[Data supplied — start]

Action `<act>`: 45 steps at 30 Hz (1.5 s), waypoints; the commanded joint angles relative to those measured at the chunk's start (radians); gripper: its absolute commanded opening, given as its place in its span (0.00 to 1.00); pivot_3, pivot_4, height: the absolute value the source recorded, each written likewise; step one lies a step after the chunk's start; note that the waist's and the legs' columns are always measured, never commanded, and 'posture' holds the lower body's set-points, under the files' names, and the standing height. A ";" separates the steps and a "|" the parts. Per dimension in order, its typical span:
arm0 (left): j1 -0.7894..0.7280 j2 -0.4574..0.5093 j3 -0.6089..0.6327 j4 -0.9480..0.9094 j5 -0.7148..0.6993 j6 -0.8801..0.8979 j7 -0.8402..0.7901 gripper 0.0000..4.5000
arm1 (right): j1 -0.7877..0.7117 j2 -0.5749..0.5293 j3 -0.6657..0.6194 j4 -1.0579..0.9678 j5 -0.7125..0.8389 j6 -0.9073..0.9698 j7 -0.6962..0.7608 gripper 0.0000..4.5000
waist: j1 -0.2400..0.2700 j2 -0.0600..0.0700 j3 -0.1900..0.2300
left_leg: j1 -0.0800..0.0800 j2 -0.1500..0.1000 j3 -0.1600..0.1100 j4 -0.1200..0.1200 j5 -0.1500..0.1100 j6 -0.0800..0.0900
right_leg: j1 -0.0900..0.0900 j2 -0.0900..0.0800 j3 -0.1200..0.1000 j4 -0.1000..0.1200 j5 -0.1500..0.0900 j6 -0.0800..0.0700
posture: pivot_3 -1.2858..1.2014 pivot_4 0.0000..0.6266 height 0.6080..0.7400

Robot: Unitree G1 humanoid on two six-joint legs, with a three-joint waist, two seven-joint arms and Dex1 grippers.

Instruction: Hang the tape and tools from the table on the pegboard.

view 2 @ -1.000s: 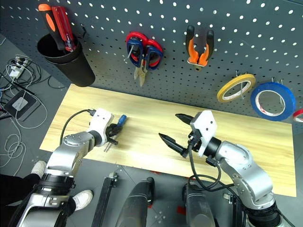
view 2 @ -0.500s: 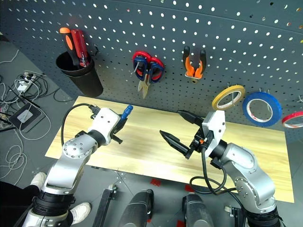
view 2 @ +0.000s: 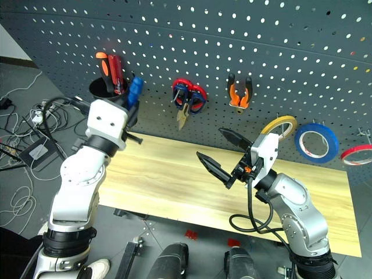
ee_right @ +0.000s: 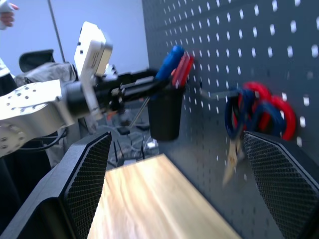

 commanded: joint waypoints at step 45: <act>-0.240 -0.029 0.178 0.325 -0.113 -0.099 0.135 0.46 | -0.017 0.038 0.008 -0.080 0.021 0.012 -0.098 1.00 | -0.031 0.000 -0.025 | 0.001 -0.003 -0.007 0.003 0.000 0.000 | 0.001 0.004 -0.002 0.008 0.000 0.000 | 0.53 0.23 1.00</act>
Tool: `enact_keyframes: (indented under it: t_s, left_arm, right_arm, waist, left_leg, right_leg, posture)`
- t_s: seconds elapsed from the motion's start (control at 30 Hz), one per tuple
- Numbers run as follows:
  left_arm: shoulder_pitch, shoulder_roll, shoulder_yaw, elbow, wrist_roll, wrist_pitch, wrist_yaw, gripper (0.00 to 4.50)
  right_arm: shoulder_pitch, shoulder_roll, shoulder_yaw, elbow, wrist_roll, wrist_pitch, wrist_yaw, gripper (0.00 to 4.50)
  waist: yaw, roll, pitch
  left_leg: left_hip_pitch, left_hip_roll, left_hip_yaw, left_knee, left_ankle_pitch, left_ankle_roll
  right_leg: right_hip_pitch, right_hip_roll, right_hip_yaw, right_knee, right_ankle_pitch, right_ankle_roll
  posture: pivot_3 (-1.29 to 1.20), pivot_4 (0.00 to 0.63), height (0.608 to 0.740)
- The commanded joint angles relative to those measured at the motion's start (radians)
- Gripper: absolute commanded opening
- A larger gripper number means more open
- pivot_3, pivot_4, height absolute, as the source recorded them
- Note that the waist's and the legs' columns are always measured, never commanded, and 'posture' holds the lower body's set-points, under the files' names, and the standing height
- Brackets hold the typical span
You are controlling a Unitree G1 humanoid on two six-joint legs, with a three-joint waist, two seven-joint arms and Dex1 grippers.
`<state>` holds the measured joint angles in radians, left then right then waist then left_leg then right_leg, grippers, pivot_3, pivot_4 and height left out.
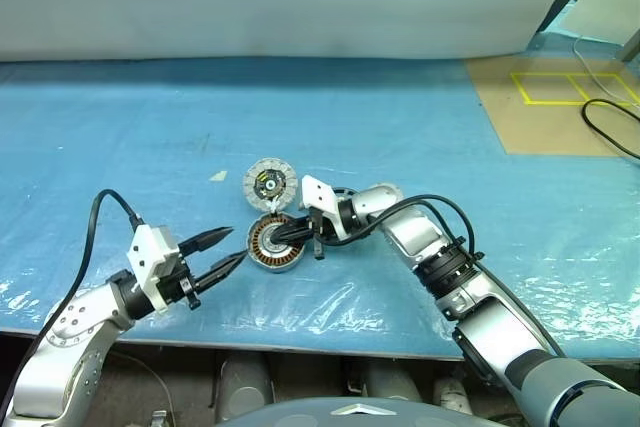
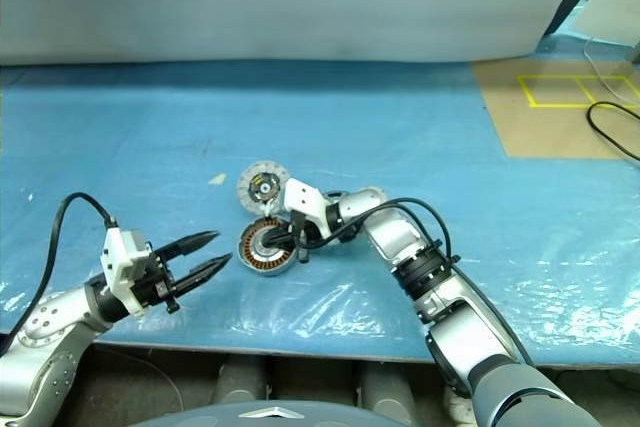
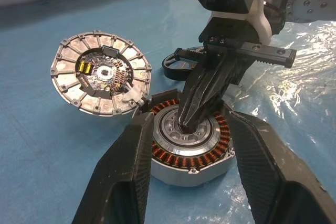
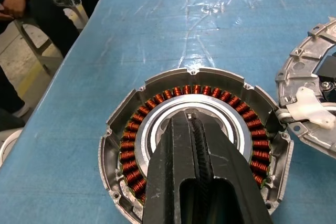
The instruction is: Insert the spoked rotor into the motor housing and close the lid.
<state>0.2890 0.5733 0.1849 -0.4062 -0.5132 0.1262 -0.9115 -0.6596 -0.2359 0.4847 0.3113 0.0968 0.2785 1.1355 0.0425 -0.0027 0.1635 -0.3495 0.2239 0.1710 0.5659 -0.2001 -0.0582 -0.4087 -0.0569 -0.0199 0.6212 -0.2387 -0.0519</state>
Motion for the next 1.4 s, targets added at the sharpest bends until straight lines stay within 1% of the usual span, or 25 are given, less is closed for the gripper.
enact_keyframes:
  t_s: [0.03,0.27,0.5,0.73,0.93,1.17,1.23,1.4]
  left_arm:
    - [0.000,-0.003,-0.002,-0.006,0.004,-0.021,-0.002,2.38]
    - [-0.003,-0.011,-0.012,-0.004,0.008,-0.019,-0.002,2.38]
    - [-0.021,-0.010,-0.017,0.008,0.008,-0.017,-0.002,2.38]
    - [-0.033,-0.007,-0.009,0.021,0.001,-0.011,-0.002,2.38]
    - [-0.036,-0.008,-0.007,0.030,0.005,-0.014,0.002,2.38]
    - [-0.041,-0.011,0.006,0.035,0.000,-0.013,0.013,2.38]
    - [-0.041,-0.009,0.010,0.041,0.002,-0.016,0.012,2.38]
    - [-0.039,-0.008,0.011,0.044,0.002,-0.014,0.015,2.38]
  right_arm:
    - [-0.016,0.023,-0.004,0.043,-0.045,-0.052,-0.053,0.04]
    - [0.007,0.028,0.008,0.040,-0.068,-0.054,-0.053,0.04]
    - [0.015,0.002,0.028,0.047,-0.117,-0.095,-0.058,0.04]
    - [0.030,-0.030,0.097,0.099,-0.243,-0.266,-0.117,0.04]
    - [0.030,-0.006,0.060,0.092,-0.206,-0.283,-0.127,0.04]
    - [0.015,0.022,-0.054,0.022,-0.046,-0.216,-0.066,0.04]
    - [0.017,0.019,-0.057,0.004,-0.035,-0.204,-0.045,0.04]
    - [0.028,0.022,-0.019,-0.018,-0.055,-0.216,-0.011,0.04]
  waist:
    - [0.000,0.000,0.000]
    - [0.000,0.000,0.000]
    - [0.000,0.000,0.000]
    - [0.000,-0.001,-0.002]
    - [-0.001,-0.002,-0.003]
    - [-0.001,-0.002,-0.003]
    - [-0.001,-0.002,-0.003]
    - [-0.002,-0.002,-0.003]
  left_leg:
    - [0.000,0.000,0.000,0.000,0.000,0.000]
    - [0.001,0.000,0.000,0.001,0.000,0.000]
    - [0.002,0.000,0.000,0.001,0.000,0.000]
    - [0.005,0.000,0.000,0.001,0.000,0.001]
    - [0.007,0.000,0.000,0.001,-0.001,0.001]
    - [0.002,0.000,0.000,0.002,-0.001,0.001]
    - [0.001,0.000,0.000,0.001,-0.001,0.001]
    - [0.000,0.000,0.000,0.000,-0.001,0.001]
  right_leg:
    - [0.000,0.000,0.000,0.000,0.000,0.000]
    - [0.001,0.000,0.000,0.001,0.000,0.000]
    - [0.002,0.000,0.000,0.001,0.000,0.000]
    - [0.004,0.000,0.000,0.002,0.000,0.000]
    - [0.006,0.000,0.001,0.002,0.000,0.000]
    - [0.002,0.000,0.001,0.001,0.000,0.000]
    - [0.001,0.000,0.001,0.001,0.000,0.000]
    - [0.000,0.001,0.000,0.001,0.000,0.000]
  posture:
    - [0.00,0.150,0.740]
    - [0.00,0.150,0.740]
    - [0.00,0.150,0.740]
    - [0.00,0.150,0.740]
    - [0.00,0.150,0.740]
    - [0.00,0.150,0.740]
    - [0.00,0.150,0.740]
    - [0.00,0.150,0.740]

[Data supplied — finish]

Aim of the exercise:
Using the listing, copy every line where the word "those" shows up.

Problem solution:
Action `<act>`: 45 steps at 30 Hz (1.5 s), waypoints; the commanded joint angles relative to those measured at the chunk's start (radians); gripper: its absolute commanded opening, given as its place in its span (0.00 to 1.00); pivot_3, pivot_4, height: the absolute value the source recorded, each written likewise; step one lies a step after the chunk's start; note that the waist's and the legs' columns are always measured, never commanded, and 'posture' holds the lower body's set-points, under the files' names, and the standing height. A ";" separates the steps and a "|" the parts. Per dimension in order, its typical span:
- The commanded joint angles relative to those measured at the motion's start (radians)

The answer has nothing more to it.